Ha! Shape? Never occurred to me to get in shape! I was so familiar with James Earl’s style of acting, I figured all they wanted me to be was James Earl Jones again, as I was in doing The Blood Knot. They weren’t interested in my interpretation of the role. They insisted on his. So that’s what I did: be James Earl Jones for them for a year on Broadway. My interpretation of Johnson would have been another thing altogether.
James mentioned that he went back and saw the play a few times when you were starring. Do you recall if he popped backstage afterwards?
I think so. I popped back and saw him after seeing his performance and realized how much roadwork I would have to do in order to cut that role. It scared the hell out of me. I spent several months training with a few fighters to get ready.
I know that Jane had to deal with a certain amount of hate mail when she played Eleanor. Do you know if Maria had any such issues?
I never discussed that with her, so I don’t know.
Did you ever see the film adaptation? If so, what were your thoughts about it? I’m particularly curious because of how much was cut from the play to make it into a film of reasonable length.
The film didn’t come anywhere near the play. The play was about a black man. The play was a rollercoaster that moved like a freight train. It knocked you out and kicked you in the balls. The film was soft and apologetic. They toned it down, and they toned down James Earl’s performance. It didn’t have that punch the play had.
I don’t know how long it’s been since you’ve revisited the script, but do you think the play holds up? If so, do you think that it’s something that you be revived today (whenever Broadway gets back to regular business), or would audiences in 2020 struggle with the content?
I had the script before it went to an experimental workshop in Washington. I turned it down when I read it in Hollywood and went straight to Mexico to film Five Card Stud. I was annoyed with the way it was written. At first glance, it’s racist and outrageously stereotyped. James Earl Jones made it human and palatable. He’s a great actor and keenly aware of this society, and he had the creative skills to make Jack Johnson human. No other actor at the time could do that, in my opinion. At the time, I didn’t have the skills or knowledge of this society to create that American black man. You can believe I have them now. Today my Jack Johnson would express the total anger of what American blacks feel, but I was not fully aware of Black America’s social problems.
James, I believe is from Mississippi. He understood the racist mentality. My family are not from America: my mother was from Panama and my father was from Cameroon. At the time, I was more of a product of my father’s Cameroonian turmoil.
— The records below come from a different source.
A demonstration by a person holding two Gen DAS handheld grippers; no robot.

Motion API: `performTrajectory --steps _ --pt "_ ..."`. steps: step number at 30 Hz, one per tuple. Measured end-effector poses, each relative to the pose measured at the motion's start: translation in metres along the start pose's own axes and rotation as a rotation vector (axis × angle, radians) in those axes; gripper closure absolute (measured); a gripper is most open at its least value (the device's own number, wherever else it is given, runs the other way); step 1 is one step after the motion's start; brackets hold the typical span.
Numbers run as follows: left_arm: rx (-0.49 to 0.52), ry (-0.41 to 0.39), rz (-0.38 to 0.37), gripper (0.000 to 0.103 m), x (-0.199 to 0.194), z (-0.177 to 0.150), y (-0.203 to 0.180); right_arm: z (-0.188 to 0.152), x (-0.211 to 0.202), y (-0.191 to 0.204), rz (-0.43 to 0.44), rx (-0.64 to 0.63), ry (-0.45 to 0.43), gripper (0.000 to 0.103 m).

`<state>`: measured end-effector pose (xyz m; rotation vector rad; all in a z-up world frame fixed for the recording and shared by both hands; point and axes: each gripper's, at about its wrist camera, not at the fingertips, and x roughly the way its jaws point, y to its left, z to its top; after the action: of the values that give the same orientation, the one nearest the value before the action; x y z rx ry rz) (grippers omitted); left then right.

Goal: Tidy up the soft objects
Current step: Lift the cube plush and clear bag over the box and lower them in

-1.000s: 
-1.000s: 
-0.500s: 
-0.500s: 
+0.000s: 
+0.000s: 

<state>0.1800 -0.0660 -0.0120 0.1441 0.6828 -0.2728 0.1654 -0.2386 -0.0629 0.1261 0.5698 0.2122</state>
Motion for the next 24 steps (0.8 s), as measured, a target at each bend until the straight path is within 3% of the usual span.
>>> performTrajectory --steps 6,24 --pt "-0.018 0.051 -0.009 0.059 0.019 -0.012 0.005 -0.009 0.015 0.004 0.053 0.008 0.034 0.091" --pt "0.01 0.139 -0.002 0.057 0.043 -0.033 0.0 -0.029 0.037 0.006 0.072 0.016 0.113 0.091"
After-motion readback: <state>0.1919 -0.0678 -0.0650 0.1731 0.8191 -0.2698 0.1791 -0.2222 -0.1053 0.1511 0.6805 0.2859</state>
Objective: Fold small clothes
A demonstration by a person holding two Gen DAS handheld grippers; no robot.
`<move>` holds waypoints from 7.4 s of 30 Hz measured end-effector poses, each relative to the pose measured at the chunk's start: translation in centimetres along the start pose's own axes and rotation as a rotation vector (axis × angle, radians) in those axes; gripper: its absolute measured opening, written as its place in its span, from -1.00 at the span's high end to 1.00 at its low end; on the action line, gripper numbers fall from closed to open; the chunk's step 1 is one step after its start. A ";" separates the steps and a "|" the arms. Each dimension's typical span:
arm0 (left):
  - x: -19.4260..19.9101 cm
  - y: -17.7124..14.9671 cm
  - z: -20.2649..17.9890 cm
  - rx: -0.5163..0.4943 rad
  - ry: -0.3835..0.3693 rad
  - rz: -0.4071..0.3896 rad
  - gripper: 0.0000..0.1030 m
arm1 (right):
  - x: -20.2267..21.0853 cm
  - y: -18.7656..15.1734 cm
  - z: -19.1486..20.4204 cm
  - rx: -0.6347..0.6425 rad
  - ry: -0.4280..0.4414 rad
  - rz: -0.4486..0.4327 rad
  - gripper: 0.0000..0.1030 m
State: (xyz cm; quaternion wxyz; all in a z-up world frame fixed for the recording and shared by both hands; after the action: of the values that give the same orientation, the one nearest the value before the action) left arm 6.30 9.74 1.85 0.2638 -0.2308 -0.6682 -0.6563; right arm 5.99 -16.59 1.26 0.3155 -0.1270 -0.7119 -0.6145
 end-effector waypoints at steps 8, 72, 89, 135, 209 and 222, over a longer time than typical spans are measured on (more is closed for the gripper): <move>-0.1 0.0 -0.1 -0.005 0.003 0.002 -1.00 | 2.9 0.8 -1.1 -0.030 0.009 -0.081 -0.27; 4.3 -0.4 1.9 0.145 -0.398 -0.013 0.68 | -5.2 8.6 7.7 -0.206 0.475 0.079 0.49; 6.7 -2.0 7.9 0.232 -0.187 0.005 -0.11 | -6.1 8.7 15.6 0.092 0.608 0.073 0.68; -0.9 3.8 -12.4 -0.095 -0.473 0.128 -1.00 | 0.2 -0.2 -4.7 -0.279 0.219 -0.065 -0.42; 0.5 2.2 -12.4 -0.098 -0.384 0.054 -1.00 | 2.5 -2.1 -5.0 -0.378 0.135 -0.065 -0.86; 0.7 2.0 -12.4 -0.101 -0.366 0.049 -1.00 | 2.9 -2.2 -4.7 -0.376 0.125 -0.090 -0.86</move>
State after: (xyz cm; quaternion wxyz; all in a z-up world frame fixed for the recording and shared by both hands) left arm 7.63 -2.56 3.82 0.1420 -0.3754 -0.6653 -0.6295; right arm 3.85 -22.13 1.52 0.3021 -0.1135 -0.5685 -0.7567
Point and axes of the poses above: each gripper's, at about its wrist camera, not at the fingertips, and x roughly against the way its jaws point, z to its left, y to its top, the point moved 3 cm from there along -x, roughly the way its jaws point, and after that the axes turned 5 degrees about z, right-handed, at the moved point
I identified with African Americans only to a small degree. They were busy targeting me as “Jungle Bunny “and “Black Dispatch.” Africa has its own social problems, which aren’t just about Black and White. I was still resentful over the fact that the Germans hung my grandfather, King Rudolf Douala Manga Bell and his wife Emily Engome Dayas, who was related to Queen Sophia Charlotte of Mecklenburg–Strelitz.
But I digress, sorry. No, the written play doesn’t hold up. If you don’t have a creative person in that role, you’d be playing with fire, especially with black audiences, who reacted negatively to Jack Johnson and hated his attitude toward women. But that’s another story, isn’t it?